YOUR ASSIGNMENT: Start at the line with "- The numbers" in the records below, stop at the line with "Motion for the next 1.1", and return every line in that span exactly, the two end lines included.

INFORMATION PROVIDED:

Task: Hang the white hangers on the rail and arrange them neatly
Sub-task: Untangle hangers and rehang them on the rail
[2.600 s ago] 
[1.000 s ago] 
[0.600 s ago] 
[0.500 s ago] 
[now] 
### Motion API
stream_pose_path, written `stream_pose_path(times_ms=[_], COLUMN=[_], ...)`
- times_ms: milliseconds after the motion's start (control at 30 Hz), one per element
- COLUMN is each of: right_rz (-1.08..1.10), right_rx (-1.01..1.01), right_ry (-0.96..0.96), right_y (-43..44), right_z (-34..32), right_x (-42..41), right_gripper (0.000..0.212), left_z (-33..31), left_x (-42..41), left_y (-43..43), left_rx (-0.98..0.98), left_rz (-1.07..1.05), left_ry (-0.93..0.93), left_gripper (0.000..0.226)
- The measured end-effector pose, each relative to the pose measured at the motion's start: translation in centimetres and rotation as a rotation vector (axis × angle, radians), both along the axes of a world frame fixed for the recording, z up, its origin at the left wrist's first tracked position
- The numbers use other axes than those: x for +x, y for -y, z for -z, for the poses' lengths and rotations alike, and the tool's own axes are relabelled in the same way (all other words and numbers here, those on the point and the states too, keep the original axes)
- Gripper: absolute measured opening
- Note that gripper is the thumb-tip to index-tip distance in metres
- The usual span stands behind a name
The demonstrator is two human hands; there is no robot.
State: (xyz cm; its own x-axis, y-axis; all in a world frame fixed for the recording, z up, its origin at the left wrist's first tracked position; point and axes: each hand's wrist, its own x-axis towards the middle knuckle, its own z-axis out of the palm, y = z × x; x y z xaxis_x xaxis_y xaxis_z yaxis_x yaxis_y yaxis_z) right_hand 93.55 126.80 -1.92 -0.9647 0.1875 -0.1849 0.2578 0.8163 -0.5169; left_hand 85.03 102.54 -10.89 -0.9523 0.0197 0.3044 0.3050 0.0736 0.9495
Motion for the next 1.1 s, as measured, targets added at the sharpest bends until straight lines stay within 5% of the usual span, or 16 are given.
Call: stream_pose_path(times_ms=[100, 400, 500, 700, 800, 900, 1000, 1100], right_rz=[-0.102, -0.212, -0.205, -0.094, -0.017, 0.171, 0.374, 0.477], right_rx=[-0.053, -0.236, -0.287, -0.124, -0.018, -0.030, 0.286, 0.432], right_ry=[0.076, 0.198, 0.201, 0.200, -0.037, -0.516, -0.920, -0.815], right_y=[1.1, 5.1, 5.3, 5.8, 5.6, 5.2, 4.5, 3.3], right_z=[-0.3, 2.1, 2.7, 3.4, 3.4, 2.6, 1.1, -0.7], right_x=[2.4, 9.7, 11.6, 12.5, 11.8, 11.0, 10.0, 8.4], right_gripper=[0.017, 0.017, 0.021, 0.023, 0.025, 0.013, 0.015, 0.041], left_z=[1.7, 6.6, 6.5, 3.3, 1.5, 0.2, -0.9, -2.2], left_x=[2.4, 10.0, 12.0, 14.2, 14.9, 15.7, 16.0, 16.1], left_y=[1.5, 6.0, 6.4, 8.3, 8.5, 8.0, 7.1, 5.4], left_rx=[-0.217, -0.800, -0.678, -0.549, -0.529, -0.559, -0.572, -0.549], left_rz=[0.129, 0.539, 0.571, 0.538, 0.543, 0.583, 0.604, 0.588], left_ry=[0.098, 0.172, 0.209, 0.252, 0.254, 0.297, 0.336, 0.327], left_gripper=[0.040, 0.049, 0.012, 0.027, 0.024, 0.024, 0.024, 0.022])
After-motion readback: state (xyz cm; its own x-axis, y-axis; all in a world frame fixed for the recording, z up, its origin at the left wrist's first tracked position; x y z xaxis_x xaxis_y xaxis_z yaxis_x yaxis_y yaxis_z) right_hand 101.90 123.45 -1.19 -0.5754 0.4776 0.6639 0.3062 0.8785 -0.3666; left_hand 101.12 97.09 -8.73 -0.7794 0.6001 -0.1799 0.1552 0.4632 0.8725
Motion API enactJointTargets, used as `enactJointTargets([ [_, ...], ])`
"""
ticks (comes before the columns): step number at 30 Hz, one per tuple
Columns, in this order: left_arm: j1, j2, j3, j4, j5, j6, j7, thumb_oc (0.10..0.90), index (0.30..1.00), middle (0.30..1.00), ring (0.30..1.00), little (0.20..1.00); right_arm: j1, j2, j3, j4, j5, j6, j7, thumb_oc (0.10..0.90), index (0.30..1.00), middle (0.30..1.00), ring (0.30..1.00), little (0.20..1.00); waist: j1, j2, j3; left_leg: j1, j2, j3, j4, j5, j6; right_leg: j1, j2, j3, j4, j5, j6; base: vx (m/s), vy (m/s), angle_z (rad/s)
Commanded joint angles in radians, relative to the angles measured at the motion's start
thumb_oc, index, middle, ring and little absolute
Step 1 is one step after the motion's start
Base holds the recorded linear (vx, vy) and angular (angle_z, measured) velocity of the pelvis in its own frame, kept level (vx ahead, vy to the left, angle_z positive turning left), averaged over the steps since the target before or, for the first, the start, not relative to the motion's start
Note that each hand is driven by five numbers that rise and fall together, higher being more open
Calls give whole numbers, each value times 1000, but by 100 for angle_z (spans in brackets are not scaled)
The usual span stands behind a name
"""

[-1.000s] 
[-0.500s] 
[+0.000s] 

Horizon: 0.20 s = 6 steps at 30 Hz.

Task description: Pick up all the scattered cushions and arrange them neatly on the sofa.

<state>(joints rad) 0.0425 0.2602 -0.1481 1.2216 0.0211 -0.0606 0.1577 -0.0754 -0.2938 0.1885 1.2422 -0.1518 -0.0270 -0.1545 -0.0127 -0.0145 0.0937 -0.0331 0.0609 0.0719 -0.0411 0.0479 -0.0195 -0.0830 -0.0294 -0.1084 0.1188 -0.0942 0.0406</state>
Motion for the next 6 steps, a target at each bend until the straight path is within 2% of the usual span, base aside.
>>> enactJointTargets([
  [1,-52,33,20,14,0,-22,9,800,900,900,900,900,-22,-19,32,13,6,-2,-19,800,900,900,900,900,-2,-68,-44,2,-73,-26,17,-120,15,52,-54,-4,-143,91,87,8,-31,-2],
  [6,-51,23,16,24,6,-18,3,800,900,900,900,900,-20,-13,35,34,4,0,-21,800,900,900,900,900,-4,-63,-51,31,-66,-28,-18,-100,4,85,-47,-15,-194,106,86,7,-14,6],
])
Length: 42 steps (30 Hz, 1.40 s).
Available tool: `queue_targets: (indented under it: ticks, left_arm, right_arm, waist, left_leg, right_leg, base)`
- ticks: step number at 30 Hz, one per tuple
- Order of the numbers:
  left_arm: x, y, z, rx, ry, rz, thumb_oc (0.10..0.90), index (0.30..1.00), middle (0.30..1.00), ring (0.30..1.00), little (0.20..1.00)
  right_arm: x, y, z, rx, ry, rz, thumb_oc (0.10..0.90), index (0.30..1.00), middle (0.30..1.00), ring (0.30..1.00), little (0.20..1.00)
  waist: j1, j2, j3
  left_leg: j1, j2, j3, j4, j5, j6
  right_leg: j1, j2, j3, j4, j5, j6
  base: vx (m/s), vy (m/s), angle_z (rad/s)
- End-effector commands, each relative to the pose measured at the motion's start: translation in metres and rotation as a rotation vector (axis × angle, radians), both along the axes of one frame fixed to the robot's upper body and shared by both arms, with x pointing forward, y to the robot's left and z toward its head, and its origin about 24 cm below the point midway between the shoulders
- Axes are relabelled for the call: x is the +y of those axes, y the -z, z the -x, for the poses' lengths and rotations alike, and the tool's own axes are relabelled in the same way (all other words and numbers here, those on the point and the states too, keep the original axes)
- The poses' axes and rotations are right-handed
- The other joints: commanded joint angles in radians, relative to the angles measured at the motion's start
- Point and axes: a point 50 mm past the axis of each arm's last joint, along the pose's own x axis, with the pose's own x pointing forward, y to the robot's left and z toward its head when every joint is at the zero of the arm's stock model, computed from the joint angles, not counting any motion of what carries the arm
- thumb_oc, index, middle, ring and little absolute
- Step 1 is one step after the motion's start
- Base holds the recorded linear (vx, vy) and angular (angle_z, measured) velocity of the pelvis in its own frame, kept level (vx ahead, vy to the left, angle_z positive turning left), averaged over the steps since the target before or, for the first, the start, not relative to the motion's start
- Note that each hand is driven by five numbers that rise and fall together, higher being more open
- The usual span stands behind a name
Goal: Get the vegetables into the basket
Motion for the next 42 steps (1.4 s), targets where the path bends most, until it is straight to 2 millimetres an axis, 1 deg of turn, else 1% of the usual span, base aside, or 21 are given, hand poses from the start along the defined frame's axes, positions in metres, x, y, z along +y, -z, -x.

ANSWER FOR THE TASK:
- The numbers use other axes than those: x for +x, y for -y, z for -z, for the poses' lengths and rotations alike, and the tool's own axes are relabelled in the same way (all other words and numbers here, those on the point and the states too, keep the original axes)
- Gripper: absolute measured opening
- Note that gripper is the thumb-tip to index-tip distance in metres
- The usual span stands behind a name
The demonstrator is two human hands; there is no robot.
State: (xyz cm; its own x-axis, y-axis; all in a world frame fixed for the recording, z up, its origin at the left wrist's first tracked position; point and axes: each hand's wrist, its own x-axis towards the middle knuckle, its own z-axis out of the palm, y = z × x; x y z xaxis_x xaxis_y xaxis_z yaxis_x yaxis_y yaxis_z) right_hand 93.55 126.80 -1.92 -0.9647 0.1875 -0.1849 0.2578 0.8163 -0.5169; left_hand 85.03 102.54 -10.89 -0.9523 0.0197 0.3044 0.3050 0.0736 0.9495
Motion for the next 1.1 s, as measured, targets added at the sharpest bends until straight lines stay within 5% of the usual span, or 16 are given.

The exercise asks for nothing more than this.